Viabilizado por meio de emenda parlamentar do senador Sérgio Petecão (PSD-AC), o projeto tem como foco promover uma educação contextualizada e inclusiva, com ações voltadas para docentes e estudantes da reserva, como formação em metodologias inovadoras, implantação de hortas escolares, práticas agroecológicas sustentáveis e produção de um documentário com registros da memória cultural da comunidade.
A reitora Guida Aquino destacou a importância da iniciativa. “É um momento ímpar da universidade, que cumpre de fato seu papel social. O projeto nasce a partir da escuta da comunidade, com apoio fundamental do senador Petecão, que tem investido fortemente na educação.” Ela também agradeceu o apoio financeiro para funcionamento da instituição. “Se não fossem as emendas, não teríamos fechado o ano passado com energia, segurança e limpeza garantidas.”
Petecão frisou que o investimento em educação é o melhor caminho para transformar a realidade da juventude e manter as comunidades nas reservas. “Não tem sentido incentivar as pessoas a deixarem a floresta. O mundo todo quer conhecer a Amazônia e o nosso povo quer sair de lá. Está errado. A reserva Cazumbá-Iracema é um exemplo de paz e organização, e esse projeto pode virar referência nacional.”

Ele reafirmou seu apoio à universidade. “A Ufac é um patrimônio do Acre. Já destinamos mais de R$ 40 milhões em emendas para a instituição. Vamos continuar apoiando. Educação não tem partido.”
O pró-reitor de Extensão e Cultura, Carlos Paula de Moraes, explicou que a proposta foi construída a partir de escutas com lideranças da reserva. “O projeto mostra que a universidade pública é espaço de formulação de políticas. Educação é direito, não mercadoria.” Ele também defendeu a atualização da legislação que rege as fundações de apoio, para permitir a inclusão de moradores de comunidades extrativistas como bolsistas em projetos de extensão.

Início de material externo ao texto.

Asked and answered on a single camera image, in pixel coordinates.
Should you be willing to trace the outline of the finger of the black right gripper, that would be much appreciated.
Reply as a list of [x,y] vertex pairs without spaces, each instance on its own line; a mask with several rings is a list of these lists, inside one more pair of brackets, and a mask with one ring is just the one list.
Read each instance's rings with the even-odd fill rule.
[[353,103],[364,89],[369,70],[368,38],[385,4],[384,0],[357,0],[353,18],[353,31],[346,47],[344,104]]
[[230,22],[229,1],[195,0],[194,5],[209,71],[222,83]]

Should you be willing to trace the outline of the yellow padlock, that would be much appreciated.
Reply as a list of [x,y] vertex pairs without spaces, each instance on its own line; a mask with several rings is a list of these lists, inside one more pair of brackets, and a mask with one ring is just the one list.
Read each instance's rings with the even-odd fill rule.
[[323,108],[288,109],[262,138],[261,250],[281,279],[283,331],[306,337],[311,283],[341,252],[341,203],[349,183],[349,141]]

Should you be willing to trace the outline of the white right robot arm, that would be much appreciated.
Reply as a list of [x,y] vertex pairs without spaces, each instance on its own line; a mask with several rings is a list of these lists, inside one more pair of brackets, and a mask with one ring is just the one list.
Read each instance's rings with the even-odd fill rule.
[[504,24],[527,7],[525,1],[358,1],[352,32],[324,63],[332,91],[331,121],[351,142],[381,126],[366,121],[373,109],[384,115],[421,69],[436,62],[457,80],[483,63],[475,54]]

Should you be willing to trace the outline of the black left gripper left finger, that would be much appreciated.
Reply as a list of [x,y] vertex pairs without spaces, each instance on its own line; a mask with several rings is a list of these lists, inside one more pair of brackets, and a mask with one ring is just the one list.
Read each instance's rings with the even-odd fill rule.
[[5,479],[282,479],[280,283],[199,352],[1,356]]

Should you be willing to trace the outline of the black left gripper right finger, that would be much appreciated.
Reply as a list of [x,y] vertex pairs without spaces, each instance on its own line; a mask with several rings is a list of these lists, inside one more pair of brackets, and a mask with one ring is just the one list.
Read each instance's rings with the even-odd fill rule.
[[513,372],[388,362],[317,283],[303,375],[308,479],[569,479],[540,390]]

Durante o evento, foram entregues placas de agradecimento à reitora Guida Aquino, ao senador Sérgio Petecão e ao pró-reitor Carlos Paula de Moraes, além de cestas com produtos da comunidade.

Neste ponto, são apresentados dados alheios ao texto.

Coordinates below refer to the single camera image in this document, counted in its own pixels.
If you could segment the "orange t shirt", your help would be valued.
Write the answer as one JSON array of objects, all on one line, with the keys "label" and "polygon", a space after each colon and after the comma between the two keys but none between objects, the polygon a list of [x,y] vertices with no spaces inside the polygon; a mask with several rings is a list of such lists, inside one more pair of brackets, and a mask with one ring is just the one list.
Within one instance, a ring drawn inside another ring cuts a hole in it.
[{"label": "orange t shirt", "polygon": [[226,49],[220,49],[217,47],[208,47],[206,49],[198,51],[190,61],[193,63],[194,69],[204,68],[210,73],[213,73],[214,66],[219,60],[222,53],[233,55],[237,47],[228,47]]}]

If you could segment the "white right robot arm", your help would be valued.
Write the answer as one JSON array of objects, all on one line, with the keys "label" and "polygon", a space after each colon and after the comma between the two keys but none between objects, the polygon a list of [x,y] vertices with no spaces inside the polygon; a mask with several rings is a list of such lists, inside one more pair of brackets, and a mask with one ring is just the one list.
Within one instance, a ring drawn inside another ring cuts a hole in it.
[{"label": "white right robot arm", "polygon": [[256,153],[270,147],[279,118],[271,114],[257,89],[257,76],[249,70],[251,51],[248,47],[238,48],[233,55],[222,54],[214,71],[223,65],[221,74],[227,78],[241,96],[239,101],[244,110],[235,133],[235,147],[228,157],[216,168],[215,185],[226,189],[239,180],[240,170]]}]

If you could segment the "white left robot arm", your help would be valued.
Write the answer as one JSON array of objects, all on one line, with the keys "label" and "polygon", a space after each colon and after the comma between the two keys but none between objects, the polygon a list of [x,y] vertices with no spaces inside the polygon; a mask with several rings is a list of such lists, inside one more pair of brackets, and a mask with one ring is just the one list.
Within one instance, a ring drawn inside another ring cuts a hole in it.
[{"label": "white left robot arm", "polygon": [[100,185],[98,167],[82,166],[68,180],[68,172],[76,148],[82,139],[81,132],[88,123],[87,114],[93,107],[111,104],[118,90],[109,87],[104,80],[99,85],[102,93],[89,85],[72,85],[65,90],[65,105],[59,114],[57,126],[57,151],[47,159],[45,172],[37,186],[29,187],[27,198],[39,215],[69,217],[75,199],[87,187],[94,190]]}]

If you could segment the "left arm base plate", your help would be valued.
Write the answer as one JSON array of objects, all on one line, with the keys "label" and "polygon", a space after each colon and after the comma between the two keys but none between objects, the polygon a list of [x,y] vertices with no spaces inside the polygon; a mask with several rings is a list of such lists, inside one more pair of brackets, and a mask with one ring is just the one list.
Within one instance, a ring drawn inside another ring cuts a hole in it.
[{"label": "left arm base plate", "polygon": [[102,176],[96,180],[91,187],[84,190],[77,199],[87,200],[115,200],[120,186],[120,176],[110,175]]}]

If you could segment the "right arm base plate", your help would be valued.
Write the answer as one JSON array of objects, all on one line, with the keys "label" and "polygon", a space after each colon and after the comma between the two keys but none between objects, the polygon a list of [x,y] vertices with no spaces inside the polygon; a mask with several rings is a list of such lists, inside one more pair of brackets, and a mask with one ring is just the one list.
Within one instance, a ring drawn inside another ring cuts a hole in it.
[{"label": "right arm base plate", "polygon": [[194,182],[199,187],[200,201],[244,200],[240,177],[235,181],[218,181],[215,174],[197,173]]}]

A reserva extrativista (Resex) Cazumbá-Iracema possui cerca de 750 mil hectares nos municípios acreanos de Sena Madureira e Manoel Urbano, com 18 escolas, 400 estudantes e aproximadamente 350 famílias.
Também participaram da mesa de honra o coordenador do projeto, Rodrigo Perea; o diretor do Parque Zoobotânico, Harley Araújo; o chefe do ICMBio em Sena Madureira, Aécio dos Santos; a subcoordenadora do projeto, Maria Socorro Moura; e o estudante Keven Maia, representante dos alunos da Resex.